▸ **TASK TO CARRY OUT**:
Copy word for word the lines in the records below, starting at the line with "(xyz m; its" and ending at the line with "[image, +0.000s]". Skip the pictures.

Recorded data

►

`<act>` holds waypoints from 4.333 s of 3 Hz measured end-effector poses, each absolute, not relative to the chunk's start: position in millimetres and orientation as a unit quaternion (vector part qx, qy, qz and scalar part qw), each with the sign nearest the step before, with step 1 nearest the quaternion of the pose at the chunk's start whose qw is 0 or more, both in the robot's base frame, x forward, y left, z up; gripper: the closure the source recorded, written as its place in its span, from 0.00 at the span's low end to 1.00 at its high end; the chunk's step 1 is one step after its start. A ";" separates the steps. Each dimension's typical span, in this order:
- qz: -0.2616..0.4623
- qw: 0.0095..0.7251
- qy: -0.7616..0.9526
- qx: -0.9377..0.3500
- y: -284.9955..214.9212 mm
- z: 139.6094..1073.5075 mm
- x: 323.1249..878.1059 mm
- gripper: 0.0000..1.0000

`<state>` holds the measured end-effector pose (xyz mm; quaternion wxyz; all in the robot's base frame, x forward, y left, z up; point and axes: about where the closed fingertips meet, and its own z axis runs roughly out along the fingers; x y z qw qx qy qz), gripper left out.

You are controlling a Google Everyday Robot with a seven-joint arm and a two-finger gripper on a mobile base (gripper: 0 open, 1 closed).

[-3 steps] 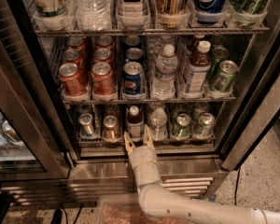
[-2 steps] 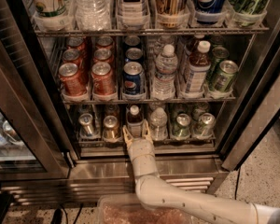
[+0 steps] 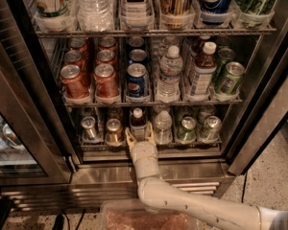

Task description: Pick blue plastic bottle from bottom shelf of fridge

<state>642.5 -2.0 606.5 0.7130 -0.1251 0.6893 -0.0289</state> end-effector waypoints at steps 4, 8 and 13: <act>-0.027 0.712 0.690 -0.125 -1.7 605.4 644.9 1.00; 0.026 0.716 0.689 -0.106 0.8 631.8 633.6 1.00; 0.106 0.680 0.707 -0.163 -3.2 658.9 527.1 1.00</act>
Offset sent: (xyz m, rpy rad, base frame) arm 0.0023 0.0003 -0.0012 0.0015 0.0030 0.0031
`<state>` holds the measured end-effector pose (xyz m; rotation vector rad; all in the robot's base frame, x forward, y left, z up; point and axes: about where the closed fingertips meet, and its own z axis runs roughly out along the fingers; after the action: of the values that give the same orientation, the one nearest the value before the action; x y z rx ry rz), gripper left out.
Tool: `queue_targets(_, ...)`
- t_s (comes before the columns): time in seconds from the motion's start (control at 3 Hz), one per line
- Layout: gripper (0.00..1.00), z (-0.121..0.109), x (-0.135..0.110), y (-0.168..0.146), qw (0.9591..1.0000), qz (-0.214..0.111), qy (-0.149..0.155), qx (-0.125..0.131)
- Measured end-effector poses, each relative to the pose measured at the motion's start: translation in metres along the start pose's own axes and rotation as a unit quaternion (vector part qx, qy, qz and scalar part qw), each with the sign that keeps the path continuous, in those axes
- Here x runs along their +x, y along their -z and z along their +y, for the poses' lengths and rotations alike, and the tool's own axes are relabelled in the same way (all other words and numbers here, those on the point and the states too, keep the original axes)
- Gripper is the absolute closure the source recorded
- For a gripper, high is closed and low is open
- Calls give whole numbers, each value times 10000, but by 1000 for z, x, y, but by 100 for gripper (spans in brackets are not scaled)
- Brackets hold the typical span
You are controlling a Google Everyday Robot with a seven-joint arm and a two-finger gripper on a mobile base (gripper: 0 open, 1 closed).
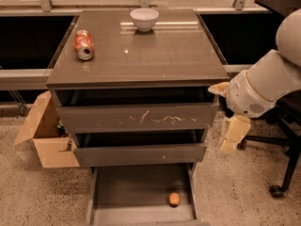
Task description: Pick orange from bottom drawer and place on counter
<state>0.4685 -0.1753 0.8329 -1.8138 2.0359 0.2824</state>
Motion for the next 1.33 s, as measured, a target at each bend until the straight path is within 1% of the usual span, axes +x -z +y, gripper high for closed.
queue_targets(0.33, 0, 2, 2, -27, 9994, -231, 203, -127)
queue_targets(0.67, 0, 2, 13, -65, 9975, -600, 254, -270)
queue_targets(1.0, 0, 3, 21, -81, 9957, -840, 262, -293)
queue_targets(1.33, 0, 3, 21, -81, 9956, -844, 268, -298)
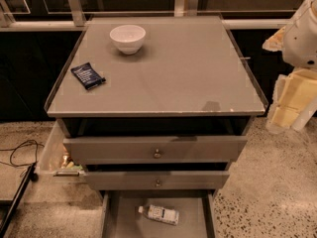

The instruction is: Pick blue plastic bottle from bottom drawer and place on counter

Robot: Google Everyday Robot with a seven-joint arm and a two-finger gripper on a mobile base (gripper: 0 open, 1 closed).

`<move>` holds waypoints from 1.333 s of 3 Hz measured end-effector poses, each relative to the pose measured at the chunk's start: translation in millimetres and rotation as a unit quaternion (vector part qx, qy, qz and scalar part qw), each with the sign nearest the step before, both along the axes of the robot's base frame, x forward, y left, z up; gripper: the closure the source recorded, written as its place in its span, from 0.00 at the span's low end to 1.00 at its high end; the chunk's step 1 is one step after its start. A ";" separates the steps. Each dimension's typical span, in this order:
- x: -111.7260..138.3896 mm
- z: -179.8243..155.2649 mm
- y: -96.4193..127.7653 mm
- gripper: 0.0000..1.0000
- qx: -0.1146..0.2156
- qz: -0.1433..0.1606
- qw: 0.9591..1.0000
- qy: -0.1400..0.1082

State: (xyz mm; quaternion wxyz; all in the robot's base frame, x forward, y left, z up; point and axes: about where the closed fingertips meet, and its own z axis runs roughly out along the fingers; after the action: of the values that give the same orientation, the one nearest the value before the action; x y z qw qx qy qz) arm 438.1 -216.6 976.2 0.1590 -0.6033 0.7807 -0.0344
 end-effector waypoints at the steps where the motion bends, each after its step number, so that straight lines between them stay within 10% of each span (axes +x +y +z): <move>1: 0.0 0.0 0.0 0.00 0.000 0.000 1.000 0.000; 4: -34.1 -128.6 6.8 0.00 0.112 0.063 0.992 0.012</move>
Offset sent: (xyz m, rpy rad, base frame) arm -0.0116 0.0006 -0.0646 0.1155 0.0982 0.0624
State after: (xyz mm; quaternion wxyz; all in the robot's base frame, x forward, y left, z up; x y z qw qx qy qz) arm 404.0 -209.8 847.6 0.2174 -0.6299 0.7423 0.0705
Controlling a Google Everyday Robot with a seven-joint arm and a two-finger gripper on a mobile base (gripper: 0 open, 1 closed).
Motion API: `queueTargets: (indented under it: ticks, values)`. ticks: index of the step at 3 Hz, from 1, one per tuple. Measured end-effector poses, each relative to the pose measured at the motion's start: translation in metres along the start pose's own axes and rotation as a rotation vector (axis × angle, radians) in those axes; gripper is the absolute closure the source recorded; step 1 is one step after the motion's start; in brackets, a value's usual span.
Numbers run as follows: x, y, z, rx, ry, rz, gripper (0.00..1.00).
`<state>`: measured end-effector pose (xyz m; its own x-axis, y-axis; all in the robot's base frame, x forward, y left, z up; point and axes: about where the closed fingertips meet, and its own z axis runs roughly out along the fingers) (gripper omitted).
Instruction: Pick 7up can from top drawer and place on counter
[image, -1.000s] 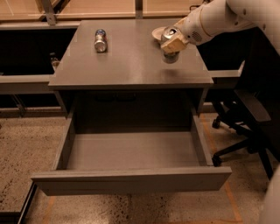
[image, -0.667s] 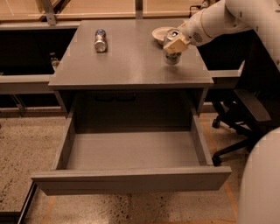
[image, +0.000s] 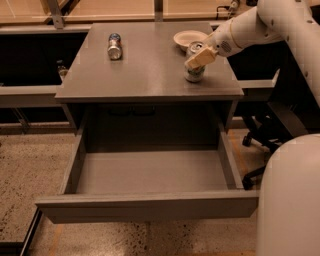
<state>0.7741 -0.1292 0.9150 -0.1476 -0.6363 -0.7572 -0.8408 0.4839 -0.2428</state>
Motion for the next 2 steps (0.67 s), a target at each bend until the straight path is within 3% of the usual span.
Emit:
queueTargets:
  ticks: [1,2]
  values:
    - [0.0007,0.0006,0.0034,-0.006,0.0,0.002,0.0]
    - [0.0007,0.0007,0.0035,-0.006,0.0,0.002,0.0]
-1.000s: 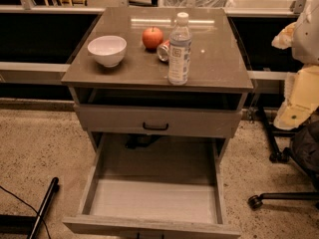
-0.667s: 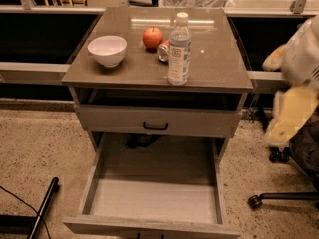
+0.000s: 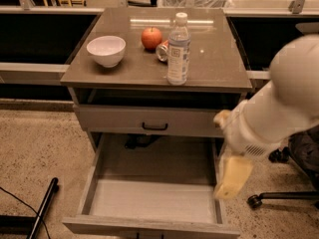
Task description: Close middle drawer
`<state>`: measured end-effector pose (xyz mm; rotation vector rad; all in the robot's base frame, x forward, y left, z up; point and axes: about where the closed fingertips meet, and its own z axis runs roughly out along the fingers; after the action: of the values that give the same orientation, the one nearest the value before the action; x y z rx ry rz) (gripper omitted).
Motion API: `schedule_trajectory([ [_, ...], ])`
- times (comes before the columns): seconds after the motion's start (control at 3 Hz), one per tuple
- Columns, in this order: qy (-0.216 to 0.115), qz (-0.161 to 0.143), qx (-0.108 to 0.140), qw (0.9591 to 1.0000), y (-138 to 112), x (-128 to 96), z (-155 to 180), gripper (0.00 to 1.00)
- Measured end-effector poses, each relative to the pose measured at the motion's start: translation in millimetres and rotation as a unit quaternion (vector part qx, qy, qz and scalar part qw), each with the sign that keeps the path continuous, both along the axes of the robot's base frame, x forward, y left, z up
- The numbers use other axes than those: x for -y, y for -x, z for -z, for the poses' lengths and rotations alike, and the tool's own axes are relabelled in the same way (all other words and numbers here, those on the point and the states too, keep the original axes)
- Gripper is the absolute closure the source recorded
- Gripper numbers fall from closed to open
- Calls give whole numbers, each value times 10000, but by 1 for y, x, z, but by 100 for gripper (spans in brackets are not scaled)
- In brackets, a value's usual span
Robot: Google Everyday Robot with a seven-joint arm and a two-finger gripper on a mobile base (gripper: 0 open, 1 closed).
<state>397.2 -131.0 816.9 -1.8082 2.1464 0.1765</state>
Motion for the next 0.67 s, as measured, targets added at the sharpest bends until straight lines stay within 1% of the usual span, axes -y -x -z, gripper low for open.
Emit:
schedule_trajectory([
  [0.33, 91, -179, -381, 9991, 28, -12, 49, 0],
  [0.67, 98, -181, -395, 9990, 29, -11, 50, 0],
])
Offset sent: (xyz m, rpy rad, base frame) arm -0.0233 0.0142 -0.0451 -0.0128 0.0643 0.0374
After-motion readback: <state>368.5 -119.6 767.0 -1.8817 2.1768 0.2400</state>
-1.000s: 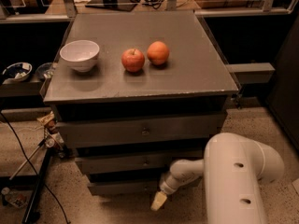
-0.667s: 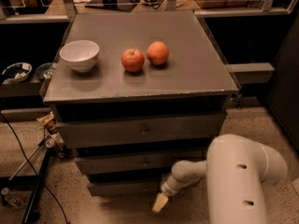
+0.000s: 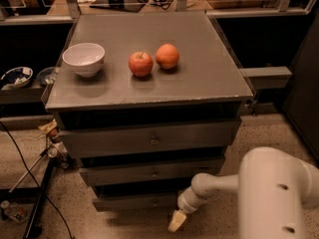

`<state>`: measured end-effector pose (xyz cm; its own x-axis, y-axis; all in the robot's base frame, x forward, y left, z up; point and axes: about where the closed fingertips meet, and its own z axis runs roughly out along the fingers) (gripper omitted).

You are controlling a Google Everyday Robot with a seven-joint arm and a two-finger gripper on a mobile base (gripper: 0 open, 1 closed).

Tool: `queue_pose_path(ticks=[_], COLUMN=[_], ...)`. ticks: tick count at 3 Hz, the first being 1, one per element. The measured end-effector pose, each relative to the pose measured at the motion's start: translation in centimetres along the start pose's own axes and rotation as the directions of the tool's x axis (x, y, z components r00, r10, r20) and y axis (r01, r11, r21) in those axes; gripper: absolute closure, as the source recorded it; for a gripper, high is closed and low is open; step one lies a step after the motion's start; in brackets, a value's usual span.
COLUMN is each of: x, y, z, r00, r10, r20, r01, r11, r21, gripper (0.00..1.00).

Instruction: Open bottom drawer

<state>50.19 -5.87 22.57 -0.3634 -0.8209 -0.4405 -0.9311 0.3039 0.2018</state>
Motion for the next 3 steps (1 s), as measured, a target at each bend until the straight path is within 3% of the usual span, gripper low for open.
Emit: queue_pose_path(ticks=[1,2,3], x=[0.7,0.6,-1.3], y=[1.5,1.3,-2.2], z=[-3.1,-2.9,1.0], r00=[0.998,0.998,1.0], r10=[0.016,0.015,-0.005], r20=[0.065,0.061,0.021], r01=[-0.015,-0.016,0.004], r11=[0.9999,0.9999,0.9985], r21=[-0.007,0.001,0.054], gripper=[0.0,0.0,0.0])
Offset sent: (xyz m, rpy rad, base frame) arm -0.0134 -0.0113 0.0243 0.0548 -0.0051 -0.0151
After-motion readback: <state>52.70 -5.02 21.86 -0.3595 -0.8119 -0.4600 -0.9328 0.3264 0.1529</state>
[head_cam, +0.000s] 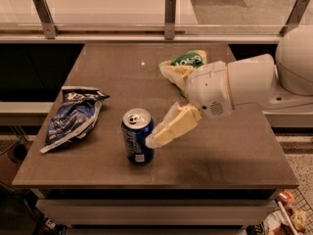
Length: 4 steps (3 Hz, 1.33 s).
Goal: Knock pepsi can over
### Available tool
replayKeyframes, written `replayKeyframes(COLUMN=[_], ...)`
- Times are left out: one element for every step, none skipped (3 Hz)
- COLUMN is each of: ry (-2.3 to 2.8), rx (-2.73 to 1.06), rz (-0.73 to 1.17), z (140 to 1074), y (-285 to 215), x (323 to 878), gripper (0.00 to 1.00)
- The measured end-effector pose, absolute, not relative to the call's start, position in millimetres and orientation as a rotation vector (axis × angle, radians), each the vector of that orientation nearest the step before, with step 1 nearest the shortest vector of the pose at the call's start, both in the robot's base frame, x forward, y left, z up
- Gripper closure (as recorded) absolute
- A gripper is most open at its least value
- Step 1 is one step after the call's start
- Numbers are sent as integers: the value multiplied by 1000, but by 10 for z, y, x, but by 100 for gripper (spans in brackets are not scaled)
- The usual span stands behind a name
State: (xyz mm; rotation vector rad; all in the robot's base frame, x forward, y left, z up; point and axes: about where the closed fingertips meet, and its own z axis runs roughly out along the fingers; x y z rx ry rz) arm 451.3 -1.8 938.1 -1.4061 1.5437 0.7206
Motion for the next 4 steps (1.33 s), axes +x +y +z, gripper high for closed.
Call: replayKeyframes(ry=[1483, 1464, 1483, 1465], rx=[-1338, -1269, -1210, -1170], rz=[823, 889, 920, 937], z=[9191, 8982, 8759, 8656], y=[232, 278, 183, 86], x=[4535, 4558, 4551, 4496], gripper=[0, 0, 0, 0])
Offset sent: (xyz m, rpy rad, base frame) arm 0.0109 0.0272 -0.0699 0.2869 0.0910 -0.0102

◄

▸ **SOLUTION FOR THIS PROBLEM**:
`<state>`: measured end-effector pose (xyz m; its own x-axis, y-axis; all in the robot's base frame, x forward, y left, z up; point and axes: about where the closed fingertips meet, and its own z axis runs roughly out along the fingers) (gripper omitted).
Instruction: Pick 7up can from top drawer and place on counter
[image, -1.000s] 
[image, -0.667s] 
[image, +0.000s] 

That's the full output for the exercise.